TASK TO COMPLETE — Would you copy exactly the lines in the data below from the one that has "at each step" through the one that has "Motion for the", dropping any pictures?

RECORDS SUPPLIED —
^^^^^^^^
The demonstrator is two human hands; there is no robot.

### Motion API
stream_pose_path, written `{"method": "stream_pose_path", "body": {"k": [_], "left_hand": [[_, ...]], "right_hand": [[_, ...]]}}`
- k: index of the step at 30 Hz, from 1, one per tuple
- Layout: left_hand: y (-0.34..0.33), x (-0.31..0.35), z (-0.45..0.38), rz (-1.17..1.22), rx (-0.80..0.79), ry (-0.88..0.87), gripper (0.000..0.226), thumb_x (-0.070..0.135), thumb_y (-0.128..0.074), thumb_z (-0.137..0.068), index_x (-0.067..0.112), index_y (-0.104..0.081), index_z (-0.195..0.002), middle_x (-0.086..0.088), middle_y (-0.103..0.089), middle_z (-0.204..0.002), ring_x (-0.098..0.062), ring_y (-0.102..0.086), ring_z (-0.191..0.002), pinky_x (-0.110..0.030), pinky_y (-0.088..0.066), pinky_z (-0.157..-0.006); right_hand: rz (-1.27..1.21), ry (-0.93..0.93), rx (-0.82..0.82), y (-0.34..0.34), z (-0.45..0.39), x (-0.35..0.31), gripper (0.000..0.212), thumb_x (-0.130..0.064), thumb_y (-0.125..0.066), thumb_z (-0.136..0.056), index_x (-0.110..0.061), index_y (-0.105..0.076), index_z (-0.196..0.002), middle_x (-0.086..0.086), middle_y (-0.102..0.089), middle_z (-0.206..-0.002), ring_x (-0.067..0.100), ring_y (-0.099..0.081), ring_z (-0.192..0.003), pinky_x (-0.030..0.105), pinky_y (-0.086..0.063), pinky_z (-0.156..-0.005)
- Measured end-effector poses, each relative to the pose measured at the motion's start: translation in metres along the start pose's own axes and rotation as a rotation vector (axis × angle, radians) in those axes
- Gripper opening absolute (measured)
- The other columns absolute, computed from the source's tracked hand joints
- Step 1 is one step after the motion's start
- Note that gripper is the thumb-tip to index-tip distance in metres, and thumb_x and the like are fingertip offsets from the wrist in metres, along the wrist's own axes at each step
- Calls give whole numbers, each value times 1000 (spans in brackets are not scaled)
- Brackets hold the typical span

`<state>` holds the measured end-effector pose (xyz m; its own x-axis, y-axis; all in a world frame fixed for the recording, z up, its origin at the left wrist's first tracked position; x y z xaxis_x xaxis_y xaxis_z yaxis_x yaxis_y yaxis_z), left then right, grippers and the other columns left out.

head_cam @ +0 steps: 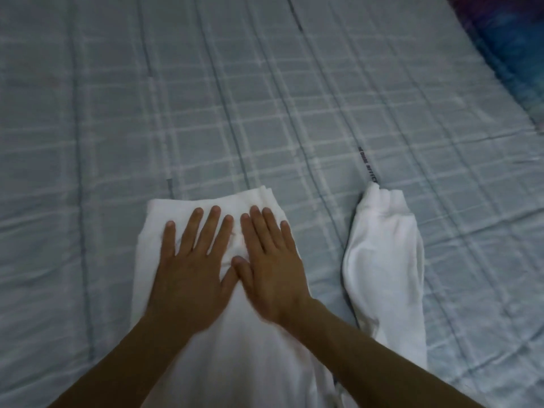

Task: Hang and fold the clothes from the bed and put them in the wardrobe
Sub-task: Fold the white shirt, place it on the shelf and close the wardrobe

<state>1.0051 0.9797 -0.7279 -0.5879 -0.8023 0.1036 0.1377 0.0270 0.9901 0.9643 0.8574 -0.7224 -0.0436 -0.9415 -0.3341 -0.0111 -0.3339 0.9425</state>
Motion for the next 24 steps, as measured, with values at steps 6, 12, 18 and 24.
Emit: {"method": "stream_pose_path", "body": {"k": [6, 12, 18, 24], "left_hand": [[0, 3, -2, -26, -17, -2, 67, 47, -24, -97, 14, -28, -155, -11, -22, -163, -31, -17, -151, -60, -12, -119], [21, 28, -6, 135, 26, 110, 69, 46, -15, -97, 9, -33, -152, -13, -29, -160, -33, -21, -149, -61, -14, -118], [46, 138, -12, 305, 130, -119, 56, 42, -28, -100, 13, -46, -145, -11, -39, -155, -30, -29, -147, -57, -21, -118], [28, 233, -47, 186, -126, -314, 65, 54, -9, -100, 22, -26, -155, -5, -16, -165, -26, -14, -152, -48, -17, -122]], "right_hand": [[44, -29, -113, -12, -6, 11, 72, -57, -16, -100, -16, -8, -158, 6, 0, -166, 16, 10, -152, 51, -5, -122], [-337, -79, -3, 45, 11, 40, 61, -40, -32, -100, -12, -31, -153, 12, -28, -160, 25, -18, -150, 41, -14, -123], [-159, -398, 218, 104, 74, 160, 54, -33, -42, -92, -13, -47, -141, 17, -43, -148, 34, -40, -135, 45, -32, -113], [-69, -642, 58, 108, 98, 232, 62, -41, -53, -92, -23, -31, -146, 16, -33, -152, 38, -34, -136, 49, -34, -109]]}}
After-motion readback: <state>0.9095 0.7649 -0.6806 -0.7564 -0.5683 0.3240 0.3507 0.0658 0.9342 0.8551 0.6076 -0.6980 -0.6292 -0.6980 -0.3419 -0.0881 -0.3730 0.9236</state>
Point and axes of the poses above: each hand's wrist, its own z-axis away from the middle knuckle, its own y-axis out of the back of the hand, x = y × z, the point moved 6 cm from there along -z, towards the middle knuckle
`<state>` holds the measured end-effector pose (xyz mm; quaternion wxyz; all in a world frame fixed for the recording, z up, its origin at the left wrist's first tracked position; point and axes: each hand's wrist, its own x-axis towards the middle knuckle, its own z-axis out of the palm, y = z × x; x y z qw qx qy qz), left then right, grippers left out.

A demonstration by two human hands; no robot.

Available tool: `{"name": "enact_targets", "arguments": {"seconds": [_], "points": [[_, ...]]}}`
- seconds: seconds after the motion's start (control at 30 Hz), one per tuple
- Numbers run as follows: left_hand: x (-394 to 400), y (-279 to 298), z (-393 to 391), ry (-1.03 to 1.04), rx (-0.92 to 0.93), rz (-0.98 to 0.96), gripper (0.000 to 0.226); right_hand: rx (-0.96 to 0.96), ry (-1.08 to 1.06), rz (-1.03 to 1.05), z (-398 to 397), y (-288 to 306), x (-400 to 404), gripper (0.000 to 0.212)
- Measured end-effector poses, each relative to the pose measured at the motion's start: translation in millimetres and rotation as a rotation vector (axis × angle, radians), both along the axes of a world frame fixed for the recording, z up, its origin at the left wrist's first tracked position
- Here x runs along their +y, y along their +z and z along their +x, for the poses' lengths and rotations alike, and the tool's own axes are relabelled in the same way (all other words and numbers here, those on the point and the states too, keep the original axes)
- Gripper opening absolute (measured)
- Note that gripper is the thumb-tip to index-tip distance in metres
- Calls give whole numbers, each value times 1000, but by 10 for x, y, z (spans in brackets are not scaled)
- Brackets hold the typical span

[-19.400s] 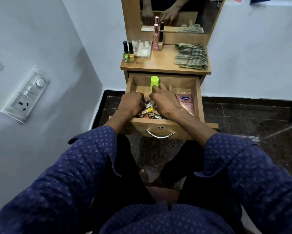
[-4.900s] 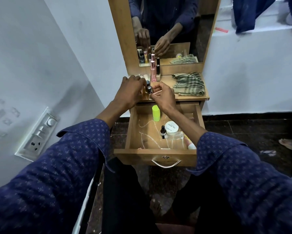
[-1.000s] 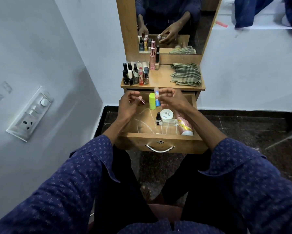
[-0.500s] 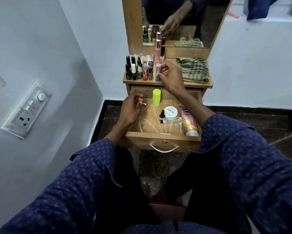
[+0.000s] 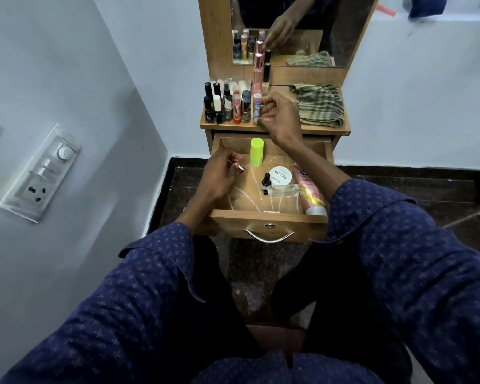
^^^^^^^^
SOLUTION FOR THIS PROBLEM —
- Note that gripper is the thumb-tip to index-tip distance in metres, and thumb_x and the like are fingertip offsets from the wrist in metres, along the wrist's own axes at each step
- Calls give whole numbers, each value times 1000 (spans in brackets are not scaled)
- Brackets hold the typical span

`<state>` holds the measured end-effector pose (xyz m; its own x-axis, y-axis; all in a world frame fixed for the recording, z up, its origin at the left wrist's first tracked position; x y z xaxis_x xaxis_y xaxis_z yaxis_x yaxis_y yaxis_z), left then right, grippers and the other columns left out.

head_cam @ +0 steps: 

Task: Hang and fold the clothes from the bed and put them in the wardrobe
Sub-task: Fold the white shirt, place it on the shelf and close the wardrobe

<state>1.0051 0.9797 -0.7279 -0.5879 -0.8023 0.1036 0.1377 0.0270 0.9901 0.9643 0.8574 -0.7224 -0.0436 -0.9415 -0.3341 -0.0111 -0.3339 0.9425</state>
Motion for the next 24 steps, as measured, with values at steps 6, 12, 18 and 24.

The answer has been given, and the exercise is complete.